**Exercise aim**
Would you reproduce every line of the material exactly?

· · · · · · ·

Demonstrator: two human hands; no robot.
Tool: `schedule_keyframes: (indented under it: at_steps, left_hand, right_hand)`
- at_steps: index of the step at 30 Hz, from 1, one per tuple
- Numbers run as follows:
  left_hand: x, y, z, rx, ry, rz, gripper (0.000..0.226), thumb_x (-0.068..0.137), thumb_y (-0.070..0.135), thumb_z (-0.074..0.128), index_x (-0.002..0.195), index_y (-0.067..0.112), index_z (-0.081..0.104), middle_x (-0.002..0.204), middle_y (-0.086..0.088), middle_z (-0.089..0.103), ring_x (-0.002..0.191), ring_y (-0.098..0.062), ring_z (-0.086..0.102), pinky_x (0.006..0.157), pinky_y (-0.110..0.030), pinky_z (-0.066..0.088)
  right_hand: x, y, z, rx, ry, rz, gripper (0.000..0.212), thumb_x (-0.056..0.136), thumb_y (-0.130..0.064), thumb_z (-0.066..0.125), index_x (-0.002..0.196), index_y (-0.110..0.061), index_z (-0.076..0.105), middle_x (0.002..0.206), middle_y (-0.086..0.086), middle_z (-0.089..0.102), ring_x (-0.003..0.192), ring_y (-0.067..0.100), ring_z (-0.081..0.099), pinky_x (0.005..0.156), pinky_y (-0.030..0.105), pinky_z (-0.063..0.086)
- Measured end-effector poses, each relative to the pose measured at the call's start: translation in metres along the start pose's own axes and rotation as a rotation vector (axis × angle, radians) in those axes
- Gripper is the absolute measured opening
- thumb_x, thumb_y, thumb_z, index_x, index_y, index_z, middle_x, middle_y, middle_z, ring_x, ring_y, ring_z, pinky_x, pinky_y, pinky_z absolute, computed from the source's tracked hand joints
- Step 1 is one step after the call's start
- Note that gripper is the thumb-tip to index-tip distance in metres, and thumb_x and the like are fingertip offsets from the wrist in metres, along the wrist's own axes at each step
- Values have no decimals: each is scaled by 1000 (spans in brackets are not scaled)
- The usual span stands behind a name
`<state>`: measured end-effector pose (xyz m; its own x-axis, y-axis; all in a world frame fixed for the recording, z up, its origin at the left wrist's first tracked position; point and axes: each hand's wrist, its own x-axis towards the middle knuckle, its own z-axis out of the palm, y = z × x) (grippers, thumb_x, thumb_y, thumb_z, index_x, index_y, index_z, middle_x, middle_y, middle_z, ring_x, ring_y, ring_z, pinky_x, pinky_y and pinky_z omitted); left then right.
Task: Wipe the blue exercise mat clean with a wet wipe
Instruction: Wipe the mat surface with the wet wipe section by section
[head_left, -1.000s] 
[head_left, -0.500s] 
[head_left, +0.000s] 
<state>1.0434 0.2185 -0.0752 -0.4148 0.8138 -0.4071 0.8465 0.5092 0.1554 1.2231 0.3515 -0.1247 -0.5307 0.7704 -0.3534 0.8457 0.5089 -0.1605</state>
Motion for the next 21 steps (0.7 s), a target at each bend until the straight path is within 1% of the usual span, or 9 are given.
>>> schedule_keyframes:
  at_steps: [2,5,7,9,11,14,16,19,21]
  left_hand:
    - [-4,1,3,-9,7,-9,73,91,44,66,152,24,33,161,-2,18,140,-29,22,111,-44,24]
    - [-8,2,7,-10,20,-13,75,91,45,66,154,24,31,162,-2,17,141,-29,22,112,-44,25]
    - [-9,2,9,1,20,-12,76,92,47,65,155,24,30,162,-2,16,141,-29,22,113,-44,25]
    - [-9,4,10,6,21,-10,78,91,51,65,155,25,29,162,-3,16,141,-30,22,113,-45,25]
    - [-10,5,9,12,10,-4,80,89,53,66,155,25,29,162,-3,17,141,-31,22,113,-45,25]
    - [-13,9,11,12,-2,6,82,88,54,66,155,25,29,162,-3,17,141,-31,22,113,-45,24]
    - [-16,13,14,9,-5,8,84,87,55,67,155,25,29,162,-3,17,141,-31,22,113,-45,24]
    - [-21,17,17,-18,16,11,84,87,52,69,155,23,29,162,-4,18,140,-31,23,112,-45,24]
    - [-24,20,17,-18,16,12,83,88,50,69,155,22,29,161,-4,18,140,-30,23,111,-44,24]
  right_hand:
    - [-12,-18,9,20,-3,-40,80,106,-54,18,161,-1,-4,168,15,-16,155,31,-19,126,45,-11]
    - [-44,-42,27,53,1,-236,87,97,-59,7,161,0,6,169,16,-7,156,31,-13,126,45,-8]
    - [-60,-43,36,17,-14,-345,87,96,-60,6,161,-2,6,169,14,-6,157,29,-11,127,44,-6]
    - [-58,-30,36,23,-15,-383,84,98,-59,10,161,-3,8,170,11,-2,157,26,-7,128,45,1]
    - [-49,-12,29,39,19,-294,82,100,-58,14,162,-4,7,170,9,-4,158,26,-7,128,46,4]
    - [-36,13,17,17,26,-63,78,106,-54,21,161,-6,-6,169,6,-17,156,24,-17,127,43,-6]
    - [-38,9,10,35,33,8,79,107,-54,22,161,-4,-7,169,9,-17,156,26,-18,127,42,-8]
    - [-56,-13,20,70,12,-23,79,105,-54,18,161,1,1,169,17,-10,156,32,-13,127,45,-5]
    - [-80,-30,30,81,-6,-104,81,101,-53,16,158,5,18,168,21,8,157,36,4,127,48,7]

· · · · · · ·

**Final answer**
Demonstrator: two human hands; no robot.
Tool: `schedule_keyframes: (indented under it: at_steps, left_hand, right_hand)`
- at_steps: index of the step at 30 Hz, from 1, one per tuple
- Numbers run as follows:
  left_hand: x, y, z, rx, ry, rz, gripper (0.000..0.226), thumb_x (-0.068..0.137), thumb_y (-0.070..0.135), thumb_z (-0.074..0.128), index_x (-0.002..0.195), index_y (-0.067..0.112), index_z (-0.081..0.104), middle_x (-0.002..0.204), middle_y (-0.086..0.088), middle_z (-0.089..0.103), ring_x (-0.002..0.191), ring_y (-0.098..0.062), ring_z (-0.086..0.102), pinky_x (0.006..0.157), pinky_y (-0.110..0.030), pinky_z (-0.066..0.088)
  right_hand: x, y, z, rx, ry, rz, gripper (0.000..0.212), thumb_x (-0.056..0.136), thumb_y (-0.130..0.064), thumb_z (-0.066..0.125), index_x (-0.002..0.196), index_y (-0.110..0.061), index_z (-0.076..0.105), middle_x (0.002..0.206), middle_y (-0.086..0.086), middle_z (-0.089..0.102), ring_x (-0.003..0.192), ring_y (-0.067..0.100), ring_z (-0.081..0.099), pinky_x (0.005..0.156), pinky_y (-0.030..0.105), pinky_z (-0.063..0.086)
- Measured end-effector poses, each relative to the pose measured at the call's start: translation in metres along the start pose's own axes and rotation as a rotation vector (axis × angle, radians) in those axes
- Gripper is the absolute measured opening
- thumb_x, thumb_y, thumb_z, index_x, index_y, index_z, middle_x, middle_y, middle_z, ring_x, ring_y, ring_z, pinky_x, pinky_y, pinky_z absolute, computed from the source's tracked hand joints
- Step 1 is one step after the call's start
- Note that gripper is the thumb-tip to index-tip distance in metres, and thumb_x and the like are fingertip offsets from the wrist in metres, along the wrist's own axes at each step
- Values have no decimals: each is scaled by 1000 (spans in brackets are not scaled)
- The usual span stands behind a name
`<state>`: measured end-effector pose (xyz m; its own x-axis, y-axis; all in a world frame fixed for the recording, z up, its origin at the left wrist's first tracked position; point and axes: each hand's wrist, its own x-axis towards the middle knuckle, its own z-axis out of the palm, y = z × x) (grippers, thumb_x, thumb_y, thumb_z, index_x, index_y, index_z, middle_x, middle_y, middle_z, ring_x, ring_y, ring_z, pinky_x, pinky_y and pinky_z omitted); left then right.
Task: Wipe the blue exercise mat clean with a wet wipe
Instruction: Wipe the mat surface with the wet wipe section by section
[head_left, -1.000s] 
[head_left, -0.500s] 
[head_left, +0.000s] 
<state>1.0434 0.2185 -0.0752 -0.4148 0.8138 -0.4071 0.8465 0.5092 0.1554 1.2231 0.3515 -0.1247 -0.5307 0.7704 -0.3534 0.8457 0.5089 -0.1605</state>
Motion for the next 21 steps (0.7 s), a target at each bend until the straight path is within 1% of the usual span, or 9 are given.
>>> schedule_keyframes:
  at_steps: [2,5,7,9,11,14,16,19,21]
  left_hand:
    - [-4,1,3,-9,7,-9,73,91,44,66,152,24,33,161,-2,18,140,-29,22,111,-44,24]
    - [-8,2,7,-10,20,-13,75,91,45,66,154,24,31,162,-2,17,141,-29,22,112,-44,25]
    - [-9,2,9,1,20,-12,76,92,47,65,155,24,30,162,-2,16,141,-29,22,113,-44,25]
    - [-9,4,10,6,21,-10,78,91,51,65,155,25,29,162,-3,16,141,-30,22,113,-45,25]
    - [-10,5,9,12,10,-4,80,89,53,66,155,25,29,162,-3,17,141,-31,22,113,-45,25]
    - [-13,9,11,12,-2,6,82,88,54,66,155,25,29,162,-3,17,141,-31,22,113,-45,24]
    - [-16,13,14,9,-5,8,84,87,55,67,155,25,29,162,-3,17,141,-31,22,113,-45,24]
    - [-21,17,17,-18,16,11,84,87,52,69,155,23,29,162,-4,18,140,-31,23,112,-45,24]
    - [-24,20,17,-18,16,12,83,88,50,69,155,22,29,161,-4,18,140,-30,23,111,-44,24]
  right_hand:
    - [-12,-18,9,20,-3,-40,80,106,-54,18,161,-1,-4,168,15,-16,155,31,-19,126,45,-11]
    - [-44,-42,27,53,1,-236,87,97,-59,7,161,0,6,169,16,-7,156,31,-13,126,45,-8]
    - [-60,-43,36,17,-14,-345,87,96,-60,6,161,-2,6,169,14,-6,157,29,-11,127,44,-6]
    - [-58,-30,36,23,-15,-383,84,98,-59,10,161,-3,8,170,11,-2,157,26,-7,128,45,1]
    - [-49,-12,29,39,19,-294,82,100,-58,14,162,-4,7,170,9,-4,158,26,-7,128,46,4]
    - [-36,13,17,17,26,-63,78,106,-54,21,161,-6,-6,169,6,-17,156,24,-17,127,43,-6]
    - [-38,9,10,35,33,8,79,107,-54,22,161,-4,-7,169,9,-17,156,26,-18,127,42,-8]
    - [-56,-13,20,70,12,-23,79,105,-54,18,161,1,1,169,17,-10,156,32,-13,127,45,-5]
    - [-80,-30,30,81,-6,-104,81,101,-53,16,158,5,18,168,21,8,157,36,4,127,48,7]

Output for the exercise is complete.